Graphics-oriented computer code traditionally described how light bounces off an object's surface, producing the flat, hard-edged look of many computer-generated films and video games. But a few years ago, Jensen, now 34, had a geek eureka moment: "I was playing with a laser pointer," he says, "and noticed that the beam of light went all the way through a marble slab, emerging as a red glow on the other side."

To achieve verisimilitude, Jensen starts with the material he wants to depict, such as skin, milk or stone. He illuminates the surface with a focused beam of white light and observes how the light is absorbed, scattered, and reflected. He captures this with a video camera and then, through computer analysis of the images, he gathers data points--how deep the light penetrates, how the color of the light changes as it passes through the material--which he integrates into his algorithms. To make the technique efficient, Jensen developed diffusion and scattering formulas so that graphics engines won't get bogged down in the task of rendering individual photons. High-profile special-effects studios Pixar and Industrial Light & Magic went for Jensen's technique as soon as they heard about it, and the result is the amped-up realism of Gollum in the Lord of the Rings films and Dobby in Harry Potter and the Chamber of Secrets.

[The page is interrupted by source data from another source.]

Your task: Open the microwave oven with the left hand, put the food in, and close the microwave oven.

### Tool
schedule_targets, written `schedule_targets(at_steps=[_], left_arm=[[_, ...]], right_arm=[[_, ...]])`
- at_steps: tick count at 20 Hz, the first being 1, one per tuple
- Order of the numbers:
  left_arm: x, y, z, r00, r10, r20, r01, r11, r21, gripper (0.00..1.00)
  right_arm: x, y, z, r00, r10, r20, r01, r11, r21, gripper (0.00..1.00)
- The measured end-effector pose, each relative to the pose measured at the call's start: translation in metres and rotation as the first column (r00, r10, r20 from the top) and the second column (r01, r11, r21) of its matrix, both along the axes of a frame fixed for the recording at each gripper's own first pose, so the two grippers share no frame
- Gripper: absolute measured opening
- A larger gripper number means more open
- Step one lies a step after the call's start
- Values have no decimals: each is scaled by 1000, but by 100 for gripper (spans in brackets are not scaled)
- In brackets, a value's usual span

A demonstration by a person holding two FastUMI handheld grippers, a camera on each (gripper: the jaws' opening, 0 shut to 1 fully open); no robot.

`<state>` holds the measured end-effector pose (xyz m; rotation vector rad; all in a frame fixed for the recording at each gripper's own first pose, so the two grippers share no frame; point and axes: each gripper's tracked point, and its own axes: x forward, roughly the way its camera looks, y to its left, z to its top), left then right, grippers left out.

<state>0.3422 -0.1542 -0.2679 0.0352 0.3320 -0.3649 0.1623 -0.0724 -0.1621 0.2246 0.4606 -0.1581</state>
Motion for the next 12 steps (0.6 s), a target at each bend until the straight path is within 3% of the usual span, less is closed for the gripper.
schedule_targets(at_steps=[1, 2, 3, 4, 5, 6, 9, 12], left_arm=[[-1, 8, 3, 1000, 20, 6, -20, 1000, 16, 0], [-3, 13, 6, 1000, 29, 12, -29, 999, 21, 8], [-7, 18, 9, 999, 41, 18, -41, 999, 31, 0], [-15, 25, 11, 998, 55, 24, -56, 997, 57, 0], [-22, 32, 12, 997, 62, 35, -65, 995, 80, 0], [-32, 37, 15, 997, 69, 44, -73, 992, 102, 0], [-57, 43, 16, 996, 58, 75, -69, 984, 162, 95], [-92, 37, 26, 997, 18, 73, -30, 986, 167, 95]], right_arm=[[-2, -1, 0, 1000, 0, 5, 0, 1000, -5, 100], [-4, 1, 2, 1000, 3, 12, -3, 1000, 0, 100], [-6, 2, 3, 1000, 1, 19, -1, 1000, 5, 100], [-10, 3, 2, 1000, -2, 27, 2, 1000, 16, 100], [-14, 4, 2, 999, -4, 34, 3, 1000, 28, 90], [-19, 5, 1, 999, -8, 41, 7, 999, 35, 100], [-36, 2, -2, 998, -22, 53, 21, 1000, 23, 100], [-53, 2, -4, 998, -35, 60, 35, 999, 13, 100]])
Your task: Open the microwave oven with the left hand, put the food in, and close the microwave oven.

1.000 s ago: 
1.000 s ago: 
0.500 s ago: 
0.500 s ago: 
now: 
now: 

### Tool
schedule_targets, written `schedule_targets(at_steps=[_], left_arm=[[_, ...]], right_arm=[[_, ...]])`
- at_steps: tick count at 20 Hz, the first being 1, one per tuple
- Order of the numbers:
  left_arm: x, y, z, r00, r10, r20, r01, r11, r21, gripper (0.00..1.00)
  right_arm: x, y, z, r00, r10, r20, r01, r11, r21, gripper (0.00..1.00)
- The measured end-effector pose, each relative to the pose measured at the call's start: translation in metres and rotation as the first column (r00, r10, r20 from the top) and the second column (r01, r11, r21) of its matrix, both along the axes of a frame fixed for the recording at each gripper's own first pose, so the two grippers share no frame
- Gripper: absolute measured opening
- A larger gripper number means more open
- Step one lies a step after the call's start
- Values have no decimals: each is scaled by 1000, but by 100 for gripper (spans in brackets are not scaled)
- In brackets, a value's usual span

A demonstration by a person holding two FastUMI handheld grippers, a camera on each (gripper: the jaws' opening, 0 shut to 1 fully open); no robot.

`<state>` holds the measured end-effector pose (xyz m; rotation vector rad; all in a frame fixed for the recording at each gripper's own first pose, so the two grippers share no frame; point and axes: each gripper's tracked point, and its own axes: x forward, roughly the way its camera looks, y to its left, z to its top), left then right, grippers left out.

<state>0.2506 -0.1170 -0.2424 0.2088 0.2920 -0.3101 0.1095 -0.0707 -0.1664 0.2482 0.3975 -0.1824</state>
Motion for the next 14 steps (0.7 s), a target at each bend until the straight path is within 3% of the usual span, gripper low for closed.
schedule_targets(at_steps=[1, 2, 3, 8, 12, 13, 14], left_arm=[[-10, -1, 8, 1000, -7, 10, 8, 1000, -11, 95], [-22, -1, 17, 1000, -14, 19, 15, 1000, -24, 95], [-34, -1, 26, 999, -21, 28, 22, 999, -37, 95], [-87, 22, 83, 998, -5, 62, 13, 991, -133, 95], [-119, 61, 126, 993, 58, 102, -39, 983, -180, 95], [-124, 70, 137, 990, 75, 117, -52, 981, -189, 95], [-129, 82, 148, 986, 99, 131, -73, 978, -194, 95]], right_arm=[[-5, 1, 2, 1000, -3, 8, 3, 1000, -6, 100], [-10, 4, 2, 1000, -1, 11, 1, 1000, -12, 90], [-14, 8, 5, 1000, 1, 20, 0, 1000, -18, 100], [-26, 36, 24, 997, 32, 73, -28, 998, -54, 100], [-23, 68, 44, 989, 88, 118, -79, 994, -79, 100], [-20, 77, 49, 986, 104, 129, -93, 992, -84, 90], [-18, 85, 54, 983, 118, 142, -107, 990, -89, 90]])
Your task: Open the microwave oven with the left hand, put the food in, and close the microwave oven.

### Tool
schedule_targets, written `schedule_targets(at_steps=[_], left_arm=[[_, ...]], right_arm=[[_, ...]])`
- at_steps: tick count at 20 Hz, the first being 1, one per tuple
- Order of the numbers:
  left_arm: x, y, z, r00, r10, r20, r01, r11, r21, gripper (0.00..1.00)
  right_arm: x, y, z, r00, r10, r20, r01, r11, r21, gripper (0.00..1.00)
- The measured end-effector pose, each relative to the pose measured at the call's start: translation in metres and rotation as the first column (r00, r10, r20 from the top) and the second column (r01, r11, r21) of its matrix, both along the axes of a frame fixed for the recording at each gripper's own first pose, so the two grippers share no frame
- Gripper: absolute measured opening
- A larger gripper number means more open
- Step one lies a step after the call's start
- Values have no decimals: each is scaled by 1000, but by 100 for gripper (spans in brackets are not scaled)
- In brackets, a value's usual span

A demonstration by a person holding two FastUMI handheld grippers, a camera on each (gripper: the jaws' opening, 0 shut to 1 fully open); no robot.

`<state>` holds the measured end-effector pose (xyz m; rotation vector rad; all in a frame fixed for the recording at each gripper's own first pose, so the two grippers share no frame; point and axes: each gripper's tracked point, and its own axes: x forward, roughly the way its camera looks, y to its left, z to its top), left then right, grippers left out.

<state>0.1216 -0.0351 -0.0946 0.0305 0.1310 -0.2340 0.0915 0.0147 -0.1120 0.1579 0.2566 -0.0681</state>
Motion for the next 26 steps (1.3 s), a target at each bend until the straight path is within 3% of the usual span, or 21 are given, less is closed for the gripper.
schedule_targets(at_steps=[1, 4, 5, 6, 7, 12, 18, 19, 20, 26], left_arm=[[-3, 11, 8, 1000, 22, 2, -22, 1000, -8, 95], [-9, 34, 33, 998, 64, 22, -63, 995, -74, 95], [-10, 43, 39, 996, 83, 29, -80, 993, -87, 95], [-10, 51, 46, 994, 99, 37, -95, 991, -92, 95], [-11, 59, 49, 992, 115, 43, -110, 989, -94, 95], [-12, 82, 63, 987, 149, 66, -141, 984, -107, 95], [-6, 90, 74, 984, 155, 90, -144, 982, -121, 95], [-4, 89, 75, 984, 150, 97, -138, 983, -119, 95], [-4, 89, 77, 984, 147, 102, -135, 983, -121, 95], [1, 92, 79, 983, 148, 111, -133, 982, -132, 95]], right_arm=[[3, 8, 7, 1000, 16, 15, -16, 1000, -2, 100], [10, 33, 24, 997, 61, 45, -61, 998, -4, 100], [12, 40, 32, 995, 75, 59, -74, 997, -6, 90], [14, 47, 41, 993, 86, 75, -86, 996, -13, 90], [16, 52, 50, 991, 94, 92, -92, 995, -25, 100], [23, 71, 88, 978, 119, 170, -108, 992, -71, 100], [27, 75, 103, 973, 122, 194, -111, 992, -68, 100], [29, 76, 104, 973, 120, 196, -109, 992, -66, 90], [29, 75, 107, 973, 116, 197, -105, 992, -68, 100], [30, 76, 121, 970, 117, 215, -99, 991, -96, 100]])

Observation is Jensen's touchstone. When rendering chicken, yogurt or other foods, he makes oddball grocery-store runs. To re-create the curling, dissipating look of smoke and fire, he studied the chemical composition of the gases in a blaze. He's currently trying to duplicate the way light scatters on human hair--a perennial challenge for animators--as well as the microscopic fuzz on the surface of plant leaves. He is also building software that architects could use to simulate the effects of a planned lighting scheme on surrounding spaces. "The real world is what inspires me," he says, "and I've got plenty of material to work with."